__DIRECTIONS__. In the listing below, find each line with the string "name" and report it.

__SOURCE MATERIAL__.
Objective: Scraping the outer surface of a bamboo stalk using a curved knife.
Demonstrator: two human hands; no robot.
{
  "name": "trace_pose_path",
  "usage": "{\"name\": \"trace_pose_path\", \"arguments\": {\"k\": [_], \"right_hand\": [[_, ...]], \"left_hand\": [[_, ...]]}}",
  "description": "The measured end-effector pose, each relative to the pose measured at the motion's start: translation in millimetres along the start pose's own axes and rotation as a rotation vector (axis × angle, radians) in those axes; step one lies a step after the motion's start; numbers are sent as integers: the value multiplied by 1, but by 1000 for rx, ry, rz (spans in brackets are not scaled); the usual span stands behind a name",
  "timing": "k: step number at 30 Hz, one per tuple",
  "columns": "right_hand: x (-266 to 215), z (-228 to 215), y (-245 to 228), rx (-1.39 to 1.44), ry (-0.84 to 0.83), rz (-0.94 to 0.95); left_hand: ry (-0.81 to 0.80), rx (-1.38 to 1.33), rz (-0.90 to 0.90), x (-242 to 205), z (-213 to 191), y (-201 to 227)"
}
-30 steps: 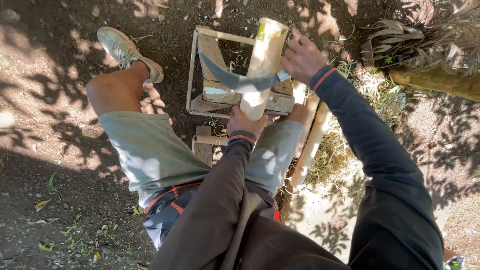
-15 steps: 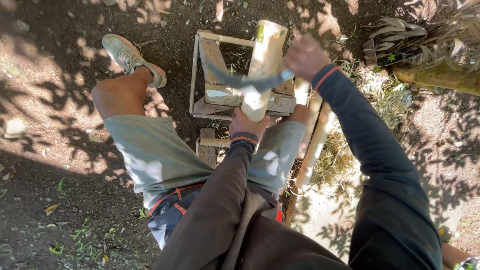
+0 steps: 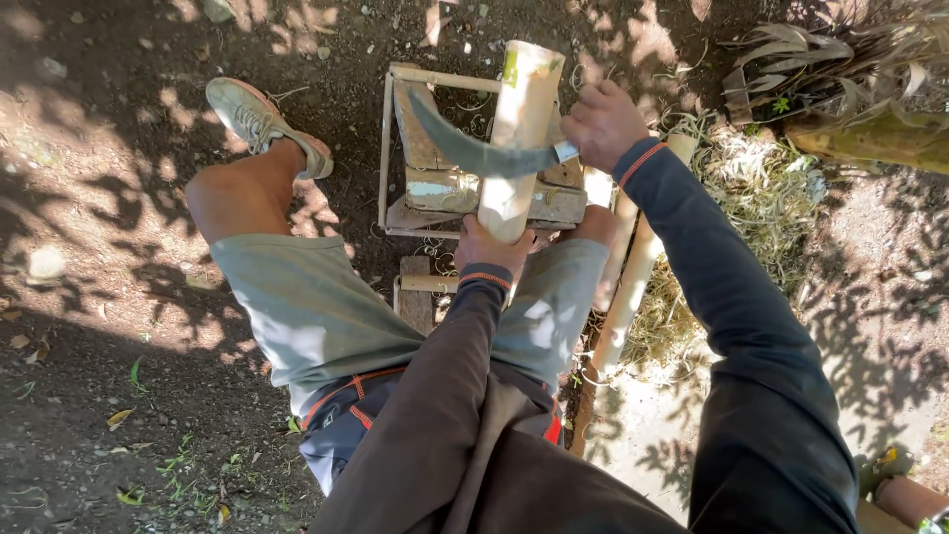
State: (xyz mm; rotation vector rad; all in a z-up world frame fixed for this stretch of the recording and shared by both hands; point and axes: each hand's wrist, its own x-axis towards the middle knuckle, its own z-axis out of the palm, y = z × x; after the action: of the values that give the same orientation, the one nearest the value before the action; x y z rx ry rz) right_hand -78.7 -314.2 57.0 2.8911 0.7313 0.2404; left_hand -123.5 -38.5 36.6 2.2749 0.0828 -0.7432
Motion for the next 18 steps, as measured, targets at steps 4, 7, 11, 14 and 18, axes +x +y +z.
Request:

__RESULT FOR THIS TASK__.
  "name": "trace_pose_path",
  "usage": "{\"name\": \"trace_pose_path\", \"arguments\": {\"k\": [_], \"right_hand\": [[_, ...]], \"left_hand\": [[_, ...]]}}",
  "description": "The measured end-effector pose, each relative to the pose measured at the motion's start: translation in millimetres along the start pose's own axes and rotation as a rotation vector (axis × angle, radians) in those axes; step one lies a step after the motion's start; numbers are sent as integers: the value multiplied by 1, but by 1000 for rx, ry, rz (spans in brackets are not scaled); the usual span stands behind a name",

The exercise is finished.